Arthur A. Hansen at the Manzanar National Historic Site with park ranger historian Kristen Luetkemeier following his Feb.19, 2012, Day of Remembrance
address regarding the 70th anniversary of Executive Order 9066. (Photo by Patricia Biggs, Manzanar National Historic Site)
Arthur
August Hansen is Emeritus Professor of History and Asian American Studies at
California State University, Fullerton (CSUF). He is the immediate past director of the CSUF Center for Oral and Public
History (COPH) and the founding director of COPH’s Japanese American Oral History
Project. He currently serves as a historical
consultant at the Japanese American National Museum, holding the position of senior historian between 2001 and
2005.
Over thirty years ago, Orange County's Bowers Museum recognized important local history would be lost without the creation of a Japanese American Council and a concerted effort to record the memories of the Japanese American community that played an integral part in the County's and State's development.

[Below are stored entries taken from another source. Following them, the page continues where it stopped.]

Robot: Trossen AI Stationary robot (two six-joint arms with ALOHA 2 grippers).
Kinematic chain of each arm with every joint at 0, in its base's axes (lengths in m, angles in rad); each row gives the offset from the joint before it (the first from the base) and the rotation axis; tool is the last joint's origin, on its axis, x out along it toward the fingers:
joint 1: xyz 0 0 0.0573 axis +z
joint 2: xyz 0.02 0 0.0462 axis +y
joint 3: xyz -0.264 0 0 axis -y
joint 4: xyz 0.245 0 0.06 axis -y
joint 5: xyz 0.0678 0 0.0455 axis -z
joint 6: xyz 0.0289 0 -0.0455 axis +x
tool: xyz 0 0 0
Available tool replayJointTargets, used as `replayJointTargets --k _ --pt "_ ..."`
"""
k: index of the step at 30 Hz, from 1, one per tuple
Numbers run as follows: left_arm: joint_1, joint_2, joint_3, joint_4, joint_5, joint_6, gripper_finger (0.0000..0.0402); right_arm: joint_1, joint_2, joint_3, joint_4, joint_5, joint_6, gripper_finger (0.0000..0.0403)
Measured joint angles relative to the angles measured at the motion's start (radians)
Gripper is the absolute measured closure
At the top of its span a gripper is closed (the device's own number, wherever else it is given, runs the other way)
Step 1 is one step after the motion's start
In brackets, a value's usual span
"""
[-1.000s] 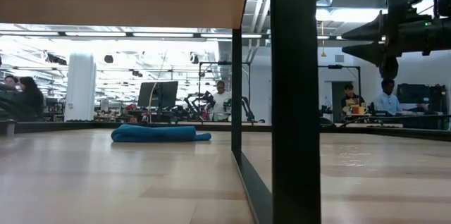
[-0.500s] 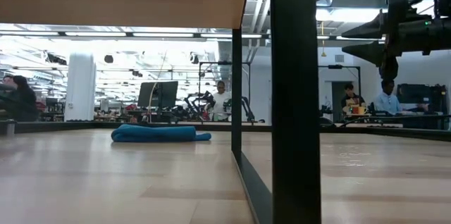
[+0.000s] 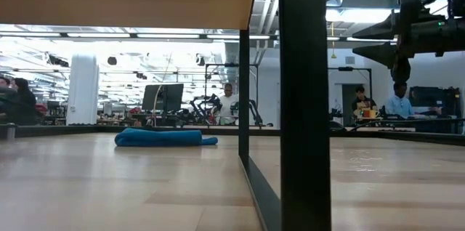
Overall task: Stack small to large cups/mugs on shelf
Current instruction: Put the black mug on the shelf
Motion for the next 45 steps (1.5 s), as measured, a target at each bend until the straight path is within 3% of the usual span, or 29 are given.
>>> replayJointTargets --k 8,16,26,33,38,45 --pt "-0.131 0.044 0.000 0.000 0.022 -0.128 0.0394 0.000 0.000 0.000 0.000 0.000 0.000 0.0203" --pt "-0.261 0.104 0.000 0.001 -0.053 -0.286 0.0394 0.000 0.000 0.000 0.001 0.000 0.016 0.0203" --pt "-0.440 0.194 -0.026 0.008 -0.078 -0.506 0.0394 0.000 0.000 0.000 0.047 0.000 0.017 0.0203" --pt "-0.488 0.195 -0.176 0.006 -0.090 -0.613 0.0394 0.000 0.000 0.000 0.074 0.000 0.018 0.0203" --pt "-0.502 0.197 -0.185 0.002 -0.161 -0.602 0.0394 0.000 0.000 0.000 0.075 0.000 0.035 0.0203" --pt "-0.503 0.198 -0.190 0.001 -0.156 -0.585 0.0394 0.000 0.000 0.000 0.075 0.000 0.035 0.0203"
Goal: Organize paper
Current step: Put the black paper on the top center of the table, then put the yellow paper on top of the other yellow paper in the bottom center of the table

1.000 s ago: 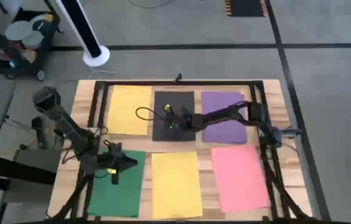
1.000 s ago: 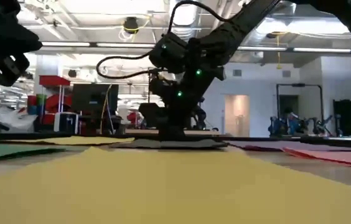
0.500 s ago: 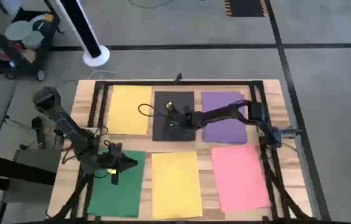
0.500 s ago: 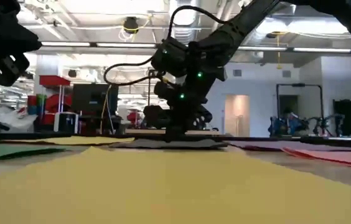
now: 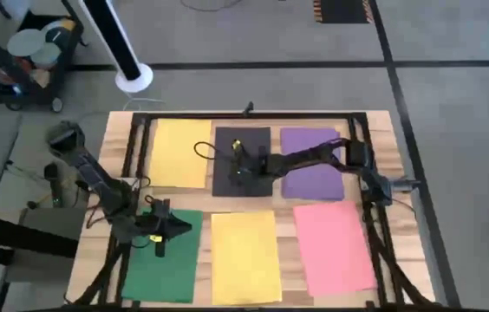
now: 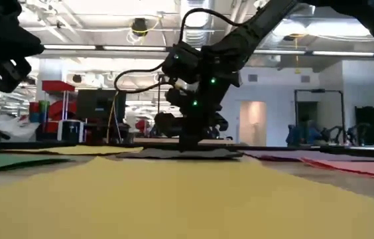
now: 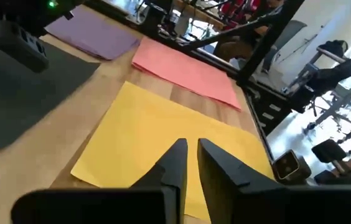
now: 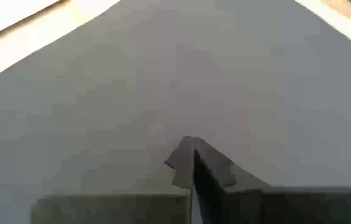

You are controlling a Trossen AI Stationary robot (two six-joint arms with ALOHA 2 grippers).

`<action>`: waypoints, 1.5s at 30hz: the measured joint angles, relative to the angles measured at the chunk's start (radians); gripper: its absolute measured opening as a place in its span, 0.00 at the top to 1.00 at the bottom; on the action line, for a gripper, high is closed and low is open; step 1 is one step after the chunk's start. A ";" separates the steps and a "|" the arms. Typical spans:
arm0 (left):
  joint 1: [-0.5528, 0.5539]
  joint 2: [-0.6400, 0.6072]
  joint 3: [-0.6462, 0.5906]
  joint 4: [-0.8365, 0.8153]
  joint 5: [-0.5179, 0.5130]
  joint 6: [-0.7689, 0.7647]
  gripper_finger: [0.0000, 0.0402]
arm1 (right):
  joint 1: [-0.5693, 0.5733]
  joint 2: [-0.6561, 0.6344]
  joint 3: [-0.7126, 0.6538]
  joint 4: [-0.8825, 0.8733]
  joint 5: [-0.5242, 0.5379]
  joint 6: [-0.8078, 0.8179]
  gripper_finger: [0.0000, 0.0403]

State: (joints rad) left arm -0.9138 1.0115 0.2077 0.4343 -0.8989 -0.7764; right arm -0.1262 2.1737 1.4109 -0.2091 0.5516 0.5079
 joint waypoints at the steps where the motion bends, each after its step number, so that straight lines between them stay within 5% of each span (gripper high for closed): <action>1: 0.000 0.000 0.000 0.000 0.002 -0.004 0.91 | 0.002 0.000 0.000 0.000 0.006 0.000 1.00; 10: 0.000 0.000 0.000 -0.001 0.040 0.008 0.91 | 0.016 -0.042 0.000 -0.020 0.011 -0.033 1.00; 17: 0.000 0.000 0.000 -0.001 0.057 0.005 0.91 | 0.104 -0.129 0.000 -0.008 0.006 -0.278 1.00; 30: 0.000 0.000 0.000 0.175 0.043 0.223 0.91 | 0.287 -0.043 0.005 0.365 -0.063 -0.635 0.91; 39: 0.000 0.000 0.000 0.416 0.221 0.496 0.91 | 0.245 0.139 0.218 0.348 -0.059 -0.728 0.77; 45: 0.000 0.000 0.000 0.410 0.267 0.506 0.91 | 0.200 0.256 0.433 0.125 -0.078 -0.761 0.75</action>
State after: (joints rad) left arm -0.9142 1.0115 0.2075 0.8439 -0.6323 -0.2703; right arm 0.0733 2.4297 1.8442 -0.0841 0.4733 -0.2533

Could you please provide some background as
to the origins and early development of the Honorable Stephen K. Tamura Orange
County Japanese American Oral History Project?
In
1981, the Bowers Museum in Santa Ana, the county seat for Orange County,
launched a series of community councils, one of which was the Japanese American
Council (JAC). That council was co-chaired
by two second-generation (Nisei) members of pioneering Japanese American
families in Orange County, Justice Stephen K. Tamura and Henry Kanegae. Under
their leadership, the JAC formed a committee to oversee the Council’s stated
commitment to “promoting an understanding and appreciation of Japanese American
culture and heritage and the contribution of Japanese Americans to the history
and development of Orange County.” This
History Committee was initially chaired by two other Nisei from pioneer Japanese
American (Nikkei) families in the county, Charles Ishii and Paul Nagamatsu.
In
addition to spearheading a special event at the Bowers Museum on
the evening of May 3, 1981, attended by 320 people and featuring an exhibition
of photographs, documents, and artifacts acquired from the local Japanese
American community, the History Committee laid the groundwork for an ambitious
oral history project covering the community’s history.
The committee first invited representatives
from the Oral History Program (renamed in 2003 as the Center for Oral and
Public History) at CSUF—who in 1972 had begun
a Japanese American Oral History Project anchored by an assortment of
interviews with Orange County Nisei about their World War II West Coast
exclusion and Interior West incarceration, including one with Fountain Valley’s
Jim Kanno, the country’s first mainland mayor of Japanese ancestry—to conduct a
couple of workshops explaining the procedures and value of oral historical methods
in the reconstruction of a community’s past.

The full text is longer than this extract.